= Racial stacking =

Racial stacking (also known as positional segregation, positional stacking, or simply stacking) is a sociological term and sports concept regarding how athletes may be placed, or "stacked", into a certain position based on racial or ethnic stereotypes.

Often, white players are found to over-represented in positions termed as "central" or "thinking", or those considered as based on leadership. Meanwhile, racial minorities are found to be over-represented in "peripheral" or "skill" positions that rely more on speed, size, and athletic ability.

==History and examples==
Stacking has been written about as being an issue in college sports. Brigham Young University (BYU) sociology students and football players Keenan Ellis and Lorenzo Fauatea found in their research that even at Historically black colleges and universities (HBCUs), "white players were recruited to key positions and received more playing time than Black players."

The concept of racial stacking in American football is commonly written and researched about. In 1975, research by D. Stanley Eitzen and David C. Sanford was published discussing stacking in the sport. Their research found that the positional segregation resulted in "discriminatory consequences," as the "positions overmanned by blacks" were considered "less glamorous" and because of their dependence on speed and quickness, players in these positions were more susceptible to "age and injury". Prone to shortened careers because of these factors, Black players would earn less lifetime earnings from the sport, as well as less benefits from pension funds dependent on a player's longevity. Black players would be placed in positions not considered as "thinking" or "leadership" positions. Examples of racial stacking in the sport include Black National Football League (NFL) players not being given many opportunities to play the quarterback, middle linebacker, or center positions which were often seen as "too cerebral". Indeed, many players and coaches often noted these positions as such. Bear Bryant, for example, stated that "a smart, capable quarterback is the single greatest asset a football team can possess." Nick Buoniconti stated a linebacker must be "smart" and a "leader". In contrast, a "noncentral" position such as running back would often have traits like speed, agility, and instinct emphasized in books by coaches and players. Often, in the 1960s and 1970s, Black quarterbacks would transition to the wide receiver position when advancing a level, such as from high school to college or collegiate to professional. Writing for Scientific American in 2023, Tracie Canada wrote that "these demographic discrepancies place Black athletes at a higher risk during play."

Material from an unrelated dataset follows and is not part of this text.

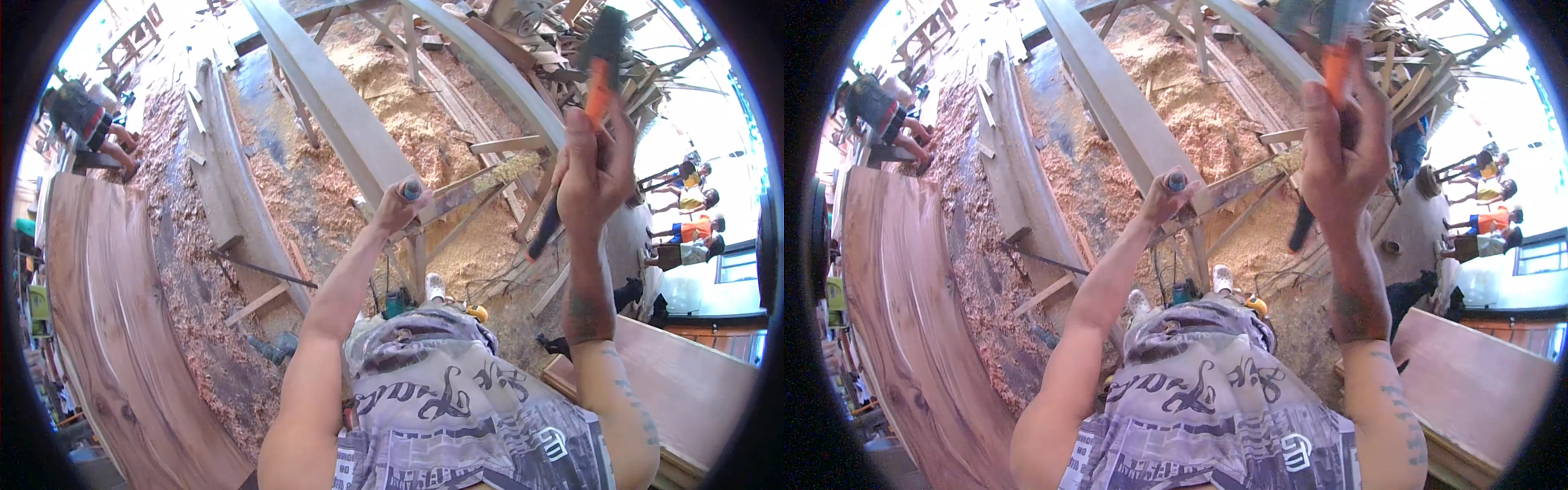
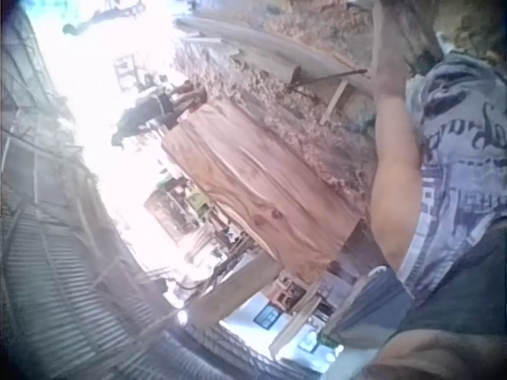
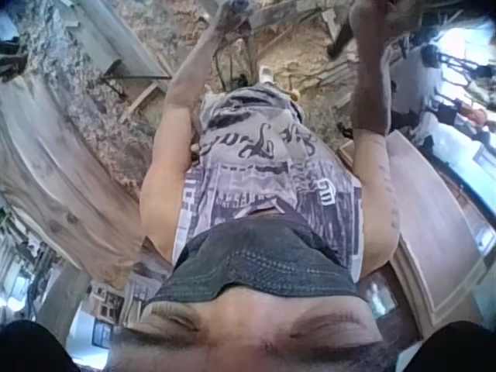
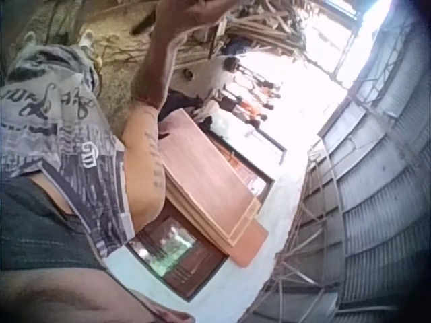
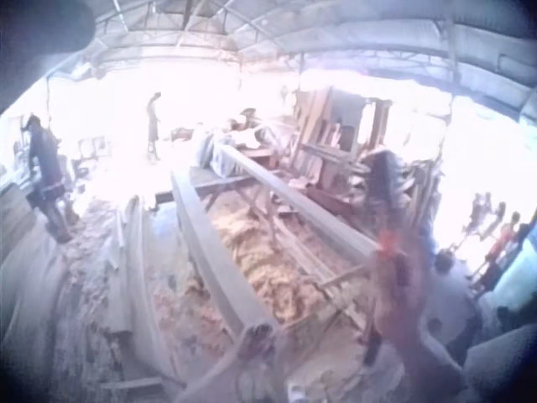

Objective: The person strikes the top of a chisel with a hammer to carve into a long wooden beam resting on saw horses.

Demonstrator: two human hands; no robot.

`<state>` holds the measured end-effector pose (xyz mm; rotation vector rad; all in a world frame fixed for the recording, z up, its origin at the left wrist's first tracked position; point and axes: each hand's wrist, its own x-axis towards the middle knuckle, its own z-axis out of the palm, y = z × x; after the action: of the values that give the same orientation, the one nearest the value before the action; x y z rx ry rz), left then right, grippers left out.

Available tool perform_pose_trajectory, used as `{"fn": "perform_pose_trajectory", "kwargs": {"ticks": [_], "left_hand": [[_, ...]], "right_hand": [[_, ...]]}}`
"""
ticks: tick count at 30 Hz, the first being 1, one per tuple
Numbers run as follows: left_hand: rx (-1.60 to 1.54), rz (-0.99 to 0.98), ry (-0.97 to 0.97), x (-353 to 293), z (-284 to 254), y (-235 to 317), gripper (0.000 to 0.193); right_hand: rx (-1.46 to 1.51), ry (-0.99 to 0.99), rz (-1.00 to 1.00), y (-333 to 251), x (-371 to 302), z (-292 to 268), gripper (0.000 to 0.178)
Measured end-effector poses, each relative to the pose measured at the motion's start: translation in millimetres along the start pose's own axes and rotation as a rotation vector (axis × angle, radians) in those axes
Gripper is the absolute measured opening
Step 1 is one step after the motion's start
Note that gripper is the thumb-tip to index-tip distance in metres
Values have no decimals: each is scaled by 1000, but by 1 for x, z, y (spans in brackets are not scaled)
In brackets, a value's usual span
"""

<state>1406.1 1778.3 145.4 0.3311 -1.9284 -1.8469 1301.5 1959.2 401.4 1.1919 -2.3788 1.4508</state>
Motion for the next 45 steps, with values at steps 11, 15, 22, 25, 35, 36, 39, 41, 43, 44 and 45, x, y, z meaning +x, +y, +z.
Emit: {"fn": "perform_pose_trajectory", "kwargs": {"ticks": [11,15,22,25,35,36,39,41,43,44,45], "left_hand": [[-48,-80,65,-1,-9,-16,20],[57,-13,29,-2,6,14,17],[-3,-6,81,-7,-5,-3,20],[-8,-46,89,-5,-5,-9,24],[-334,-105,85,-9,-8,-3,11],[-188,-59,81,-4,-15,-7,14],[-14,-18,73,-7,-10,-18,22],[-17,23,43,-1,1,-17,23],[-50,35,98,6,4,-25,21],[-71,20,97,-4,9,-30,21],[-87,32,133,-3,6,-29,21]], "right_hand": [[-14,-195,-145,-16,-2,22,22],[141,-330,-217,50,-38,42,37],[78,-410,-41,29,-36,66,32],[29,-124,-43,-22,10,10,21],[62,-528,-86,40,-50,79,47],[49,-375,-234,17,-28,69,47],[-256,-398,167,-27,4,29,45],[-4,-189,-128,19,-17,38,44],[79,-476,-162,72,-70,77,47],[21,-628,-27,79,-90,94,48],[-126,-796,301,45,-62,88,50]]}}
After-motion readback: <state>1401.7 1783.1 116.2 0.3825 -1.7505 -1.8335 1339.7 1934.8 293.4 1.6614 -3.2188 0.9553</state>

Stacking is also present in baseball, where Hispanic players are often typecast as shortstops and second basemen. A research study by Tina Nobis and Felicia Lazaridou published in 2022 also found racial stacking present in German soccer. Based on the 2020–21 Bundesliga season, their research found that "white players are more likely to play positions associated with leadership, oversight, responsibility, intelligence, and organization, whereas Black players are more likely to play positions associated with aggressiveness, speed, and instinct."

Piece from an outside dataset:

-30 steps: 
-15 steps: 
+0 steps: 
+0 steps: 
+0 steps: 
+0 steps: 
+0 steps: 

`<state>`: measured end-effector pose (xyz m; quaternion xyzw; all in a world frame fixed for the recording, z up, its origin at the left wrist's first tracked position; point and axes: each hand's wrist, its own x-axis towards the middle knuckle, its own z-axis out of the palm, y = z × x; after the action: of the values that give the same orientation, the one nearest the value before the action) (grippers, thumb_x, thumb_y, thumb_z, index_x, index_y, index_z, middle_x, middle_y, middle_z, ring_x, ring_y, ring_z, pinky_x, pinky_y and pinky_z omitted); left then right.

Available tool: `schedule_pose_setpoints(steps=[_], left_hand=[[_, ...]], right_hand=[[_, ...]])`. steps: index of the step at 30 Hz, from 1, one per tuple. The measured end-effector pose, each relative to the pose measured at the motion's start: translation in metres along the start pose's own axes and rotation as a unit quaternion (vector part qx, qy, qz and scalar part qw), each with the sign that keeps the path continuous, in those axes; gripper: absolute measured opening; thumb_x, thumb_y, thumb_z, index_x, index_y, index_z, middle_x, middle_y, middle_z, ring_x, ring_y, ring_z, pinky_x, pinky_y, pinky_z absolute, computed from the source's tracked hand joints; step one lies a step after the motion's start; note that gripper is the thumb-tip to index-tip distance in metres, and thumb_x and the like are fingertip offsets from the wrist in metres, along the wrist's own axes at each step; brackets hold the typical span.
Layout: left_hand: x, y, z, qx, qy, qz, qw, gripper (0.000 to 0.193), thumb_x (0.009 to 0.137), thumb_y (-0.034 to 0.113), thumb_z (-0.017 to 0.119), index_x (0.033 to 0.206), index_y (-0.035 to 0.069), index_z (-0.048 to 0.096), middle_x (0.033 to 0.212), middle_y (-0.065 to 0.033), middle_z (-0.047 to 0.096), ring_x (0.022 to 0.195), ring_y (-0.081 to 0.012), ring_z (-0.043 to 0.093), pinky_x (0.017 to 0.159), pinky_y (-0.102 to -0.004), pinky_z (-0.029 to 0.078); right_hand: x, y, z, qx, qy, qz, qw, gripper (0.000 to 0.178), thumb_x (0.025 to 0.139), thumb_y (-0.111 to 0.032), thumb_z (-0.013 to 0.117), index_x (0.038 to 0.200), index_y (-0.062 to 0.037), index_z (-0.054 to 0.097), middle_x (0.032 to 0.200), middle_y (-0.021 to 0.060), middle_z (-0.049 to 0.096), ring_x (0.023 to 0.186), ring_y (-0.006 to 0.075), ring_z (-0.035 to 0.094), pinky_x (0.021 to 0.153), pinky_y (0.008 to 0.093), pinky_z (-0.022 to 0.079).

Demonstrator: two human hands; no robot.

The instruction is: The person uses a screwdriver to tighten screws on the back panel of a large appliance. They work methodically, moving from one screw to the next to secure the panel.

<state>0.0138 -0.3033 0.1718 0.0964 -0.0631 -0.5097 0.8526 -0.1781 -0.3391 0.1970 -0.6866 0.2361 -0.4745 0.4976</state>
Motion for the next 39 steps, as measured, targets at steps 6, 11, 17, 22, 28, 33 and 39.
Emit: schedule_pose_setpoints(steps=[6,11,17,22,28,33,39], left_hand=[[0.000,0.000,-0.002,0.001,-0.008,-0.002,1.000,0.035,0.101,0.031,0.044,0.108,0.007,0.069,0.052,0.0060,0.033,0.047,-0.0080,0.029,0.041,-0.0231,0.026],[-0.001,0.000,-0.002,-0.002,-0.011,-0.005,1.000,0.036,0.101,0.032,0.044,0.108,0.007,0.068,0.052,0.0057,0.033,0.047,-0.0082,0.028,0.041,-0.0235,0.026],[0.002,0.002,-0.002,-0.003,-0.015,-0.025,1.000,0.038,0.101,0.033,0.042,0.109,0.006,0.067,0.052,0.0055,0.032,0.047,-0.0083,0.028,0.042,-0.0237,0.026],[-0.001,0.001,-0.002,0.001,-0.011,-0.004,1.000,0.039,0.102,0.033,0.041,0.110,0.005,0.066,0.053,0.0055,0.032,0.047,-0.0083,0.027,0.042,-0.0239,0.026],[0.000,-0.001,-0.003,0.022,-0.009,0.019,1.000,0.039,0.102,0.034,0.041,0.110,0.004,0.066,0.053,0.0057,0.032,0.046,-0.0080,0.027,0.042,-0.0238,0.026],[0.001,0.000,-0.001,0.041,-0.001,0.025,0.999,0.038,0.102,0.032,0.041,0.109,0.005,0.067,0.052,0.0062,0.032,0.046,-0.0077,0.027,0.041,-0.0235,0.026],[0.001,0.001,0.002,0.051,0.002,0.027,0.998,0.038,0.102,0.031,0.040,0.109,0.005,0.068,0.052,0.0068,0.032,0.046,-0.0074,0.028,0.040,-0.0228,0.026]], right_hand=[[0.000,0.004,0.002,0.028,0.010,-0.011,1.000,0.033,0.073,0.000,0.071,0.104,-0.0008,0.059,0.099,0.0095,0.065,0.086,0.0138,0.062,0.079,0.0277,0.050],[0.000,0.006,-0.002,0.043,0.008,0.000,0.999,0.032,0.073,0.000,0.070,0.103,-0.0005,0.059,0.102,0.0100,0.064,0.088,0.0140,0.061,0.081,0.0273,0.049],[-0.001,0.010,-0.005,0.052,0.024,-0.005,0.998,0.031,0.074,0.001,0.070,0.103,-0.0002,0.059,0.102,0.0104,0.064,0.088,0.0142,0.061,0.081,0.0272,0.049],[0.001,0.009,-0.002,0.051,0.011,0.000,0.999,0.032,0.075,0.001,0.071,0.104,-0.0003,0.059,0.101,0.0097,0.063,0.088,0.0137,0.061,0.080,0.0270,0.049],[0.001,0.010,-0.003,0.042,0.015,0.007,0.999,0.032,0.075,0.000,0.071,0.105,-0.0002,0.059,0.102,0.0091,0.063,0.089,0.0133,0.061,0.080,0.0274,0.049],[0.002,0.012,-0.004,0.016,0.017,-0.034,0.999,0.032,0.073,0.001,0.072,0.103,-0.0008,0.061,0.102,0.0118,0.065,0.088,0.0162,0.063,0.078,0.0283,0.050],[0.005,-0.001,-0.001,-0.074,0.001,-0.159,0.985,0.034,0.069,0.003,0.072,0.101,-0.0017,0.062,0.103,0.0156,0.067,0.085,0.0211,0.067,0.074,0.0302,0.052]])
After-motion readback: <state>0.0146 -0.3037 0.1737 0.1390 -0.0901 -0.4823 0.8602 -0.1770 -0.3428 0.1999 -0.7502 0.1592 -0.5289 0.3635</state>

The stacking concept is also present outside of playing positions, with the issue being considered by Ellis and Fauatea as even more intense in coaching circles. Eitzen and Sanford found that since Black players were not considered for "thinking" or "leadership" positions, their time at a "non-leadership position is, therefore, assumed to be inadequate training for a career in coaching," considering this at least one factor for lower representation of Black individuals in coaching positions.